(Work to be completed): Only the pictures are to be left out; the listing itself is repeated exactly.
....
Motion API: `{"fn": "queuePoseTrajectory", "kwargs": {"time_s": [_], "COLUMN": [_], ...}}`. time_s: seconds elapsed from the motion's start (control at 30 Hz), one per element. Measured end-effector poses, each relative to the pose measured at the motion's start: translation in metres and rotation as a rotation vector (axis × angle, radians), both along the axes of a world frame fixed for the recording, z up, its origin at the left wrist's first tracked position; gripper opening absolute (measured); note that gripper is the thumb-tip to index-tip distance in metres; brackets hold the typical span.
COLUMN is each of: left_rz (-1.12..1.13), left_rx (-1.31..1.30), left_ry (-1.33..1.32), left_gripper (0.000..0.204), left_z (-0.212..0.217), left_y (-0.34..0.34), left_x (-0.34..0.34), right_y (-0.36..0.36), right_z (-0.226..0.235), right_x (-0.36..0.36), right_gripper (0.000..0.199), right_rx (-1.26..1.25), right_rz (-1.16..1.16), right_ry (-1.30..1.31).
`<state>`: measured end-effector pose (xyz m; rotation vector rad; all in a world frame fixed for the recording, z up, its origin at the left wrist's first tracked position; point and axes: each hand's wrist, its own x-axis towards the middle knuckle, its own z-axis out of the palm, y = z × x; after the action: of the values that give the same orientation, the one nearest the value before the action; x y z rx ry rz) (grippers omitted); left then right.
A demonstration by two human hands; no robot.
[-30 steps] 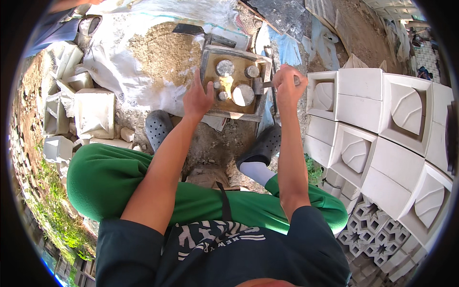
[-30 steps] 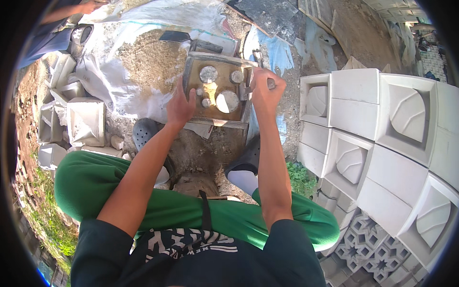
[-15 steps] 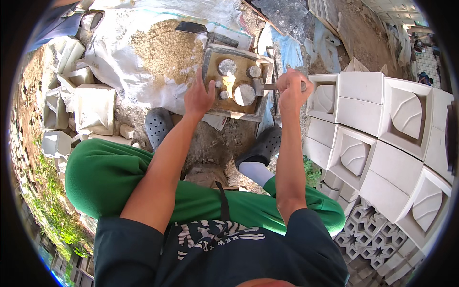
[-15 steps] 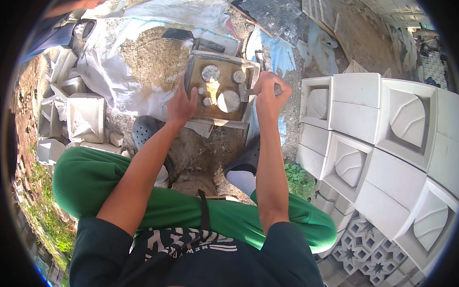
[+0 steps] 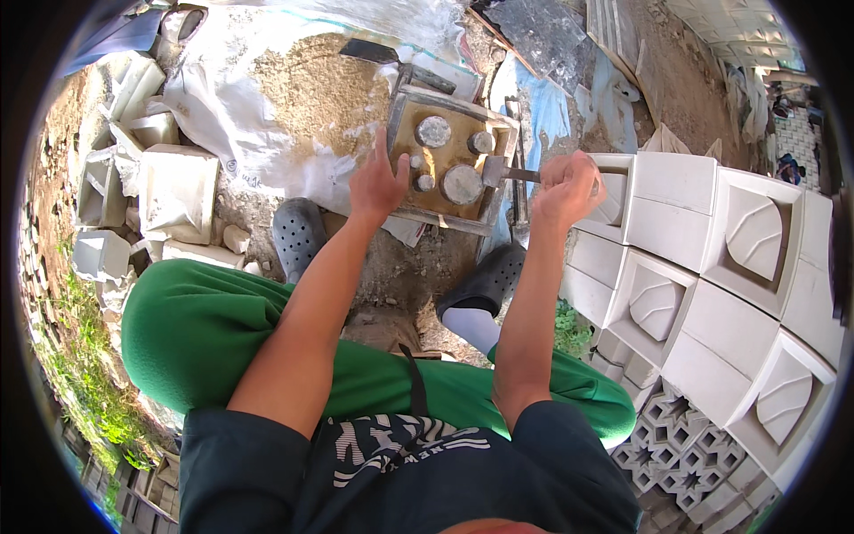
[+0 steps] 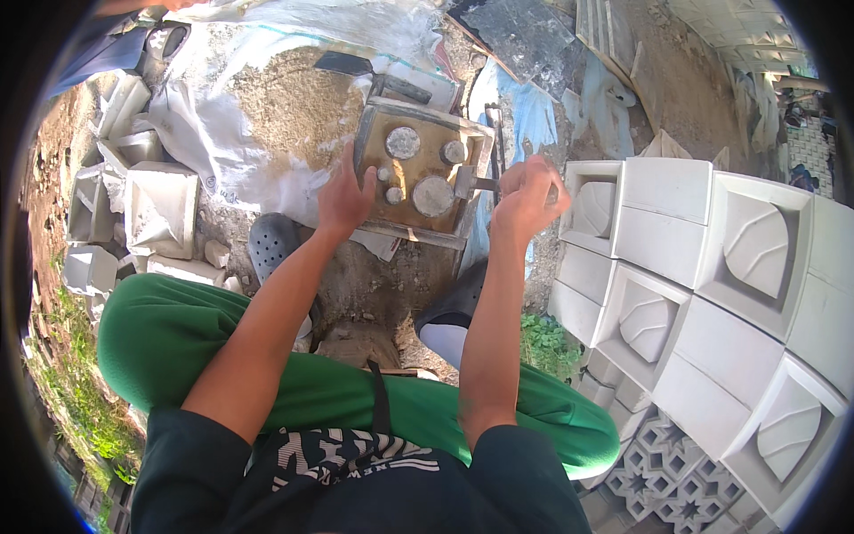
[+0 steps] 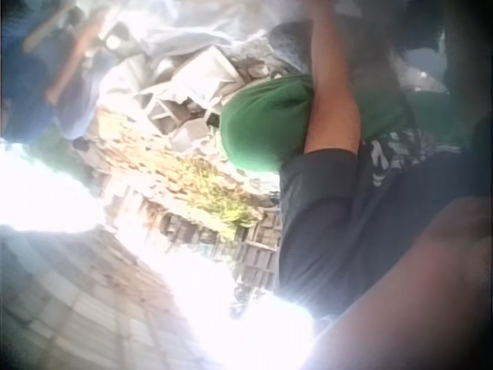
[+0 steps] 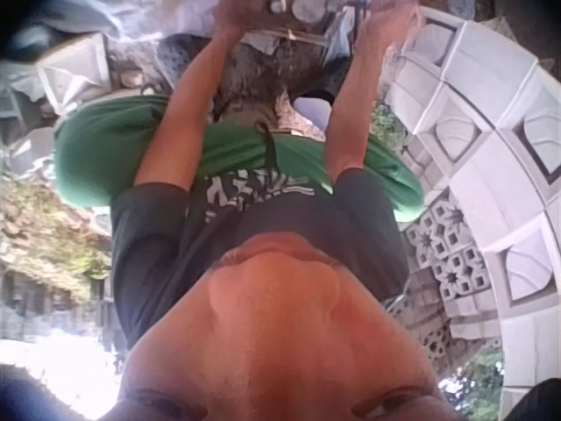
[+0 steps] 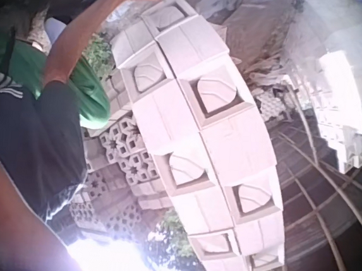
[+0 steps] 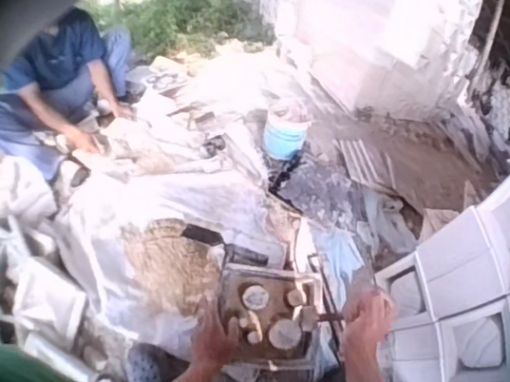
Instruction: The person kneads a dry sandy mixture on a plastic bag by hand and with a trowel, then pours water from a jar into a small mold and stirs the mixture with a tool.
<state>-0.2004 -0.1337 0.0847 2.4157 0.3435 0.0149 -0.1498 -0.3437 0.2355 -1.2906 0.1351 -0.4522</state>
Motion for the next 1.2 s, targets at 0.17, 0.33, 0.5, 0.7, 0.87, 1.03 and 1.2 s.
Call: {"fn": "queuePoseTrajectory", "kwargs": {"time_s": [0.17,0.33,0.5,0.7,0.87,1.03,1.2], "left_rz": [0.0,-0.009,-0.019,-0.016,0.013,0.012,0.006], "left_rx": [-0.057,-0.056,-0.055,-0.037,-0.041,-0.075,-0.057], "left_ry": [0.039,0.023,0.052,0.065,0.002,-0.029,-0.051], "left_gripper": [0.068,0.068,0.068,0.067,0.068,0.067,0.068], "left_z": [0.003,0.004,0.002,0.002,-0.003,-0.003,0.001], "left_y": [0.002,-0.001,-0.001,-0.004,0.004,-0.001,-0.003], "left_x": [0.003,0.004,0.006,0.0,0.002,0.003,0.009], "right_y": [0.01,0.002,0.01,-0.002,-0.001,0.0,-0.004], "right_z": [-0.002,-0.006,-0.013,0.006,0.0,-0.005,-0.023], "right_x": [0.016,0.023,0.032,0.022,0.008,0.007,0.017], "right_gripper": [0.038,0.032,0.016,0.037,0.04,0.04,0.035], "right_rx": [-0.164,-0.104,-0.086,-0.046,-0.082,-0.232,-0.303], "right_rz": [0.008,-0.062,-0.106,-0.04,0.068,0.2,0.202], "right_ry": [0.095,0.049,0.078,0.005,0.056,0.038,0.047]}}
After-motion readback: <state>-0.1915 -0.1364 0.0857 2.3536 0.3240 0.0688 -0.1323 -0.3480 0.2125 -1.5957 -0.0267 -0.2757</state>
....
(Expected answer):
Motion API: `{"fn": "queuePoseTrajectory", "kwargs": {"time_s": [_], "COLUMN": [_], ...}}`. time_s: seconds elapsed from the motion's start (control at 30 Hz), one per element. Measured end-effector poses, each relative to the pose measured at the motion's start: translation in metres and rotation as a rotation vector (axis × angle, radians), both along the axes of a world frame fixed for the recording, z up, its origin at the left wrist's first tracked position; gripper opening absolute (measured); note that gripper is the thumb-tip to index-tip distance in metres; brackets hold the typical span.
COLUMN is each of: left_rz (-1.12..1.13), left_rx (-1.31..1.30), left_ry (-1.33..1.32), left_gripper (0.000..0.204), left_z (-0.212..0.217), left_y (-0.34..0.34), left_x (-0.34..0.34), right_y (-0.36..0.36), right_z (-0.226..0.235), right_x (-0.36..0.36), right_gripper (0.000..0.199), right_rx (-1.26..1.25), right_rz (-1.16..1.16), right_ry (-1.30..1.31).
`<state>`: measured end-effector pose (xyz m; rotation vector rad; all in a world frame fixed for the recording, z up, its origin at the left wrist's first tracked position; point and axes: each hand's wrist, its own x-axis towards the middle knuckle, its own z-axis out of the palm, y = z × x; after the action: of the values that give the same orientation, the one nearest the value before the action; x y z rx ry rz) (grippers omitted); left then right.
A demonstration by two human hands; no robot.
[-30 steps] 
[-30 steps] 
[-15 steps] 
[-15 steps] 
[+0 steps] 
[+0 steps] 
[+0 steps] 
[+0 steps] 
[+0 steps] 
[+0 steps] 
Instruction: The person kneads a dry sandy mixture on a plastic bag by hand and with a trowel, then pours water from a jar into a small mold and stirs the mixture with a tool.
<state>-0.2004 -0.1337 0.0847 2.4157 0.3435 0.0149 -0.1498 -0.3437 0.2355 -1.2906 0.1351 -0.4522</state>
Motion for the next 1.2 s, targets at 0.17, 0.33, 0.5, 0.7, 0.87, 1.03 and 1.2 s.
Call: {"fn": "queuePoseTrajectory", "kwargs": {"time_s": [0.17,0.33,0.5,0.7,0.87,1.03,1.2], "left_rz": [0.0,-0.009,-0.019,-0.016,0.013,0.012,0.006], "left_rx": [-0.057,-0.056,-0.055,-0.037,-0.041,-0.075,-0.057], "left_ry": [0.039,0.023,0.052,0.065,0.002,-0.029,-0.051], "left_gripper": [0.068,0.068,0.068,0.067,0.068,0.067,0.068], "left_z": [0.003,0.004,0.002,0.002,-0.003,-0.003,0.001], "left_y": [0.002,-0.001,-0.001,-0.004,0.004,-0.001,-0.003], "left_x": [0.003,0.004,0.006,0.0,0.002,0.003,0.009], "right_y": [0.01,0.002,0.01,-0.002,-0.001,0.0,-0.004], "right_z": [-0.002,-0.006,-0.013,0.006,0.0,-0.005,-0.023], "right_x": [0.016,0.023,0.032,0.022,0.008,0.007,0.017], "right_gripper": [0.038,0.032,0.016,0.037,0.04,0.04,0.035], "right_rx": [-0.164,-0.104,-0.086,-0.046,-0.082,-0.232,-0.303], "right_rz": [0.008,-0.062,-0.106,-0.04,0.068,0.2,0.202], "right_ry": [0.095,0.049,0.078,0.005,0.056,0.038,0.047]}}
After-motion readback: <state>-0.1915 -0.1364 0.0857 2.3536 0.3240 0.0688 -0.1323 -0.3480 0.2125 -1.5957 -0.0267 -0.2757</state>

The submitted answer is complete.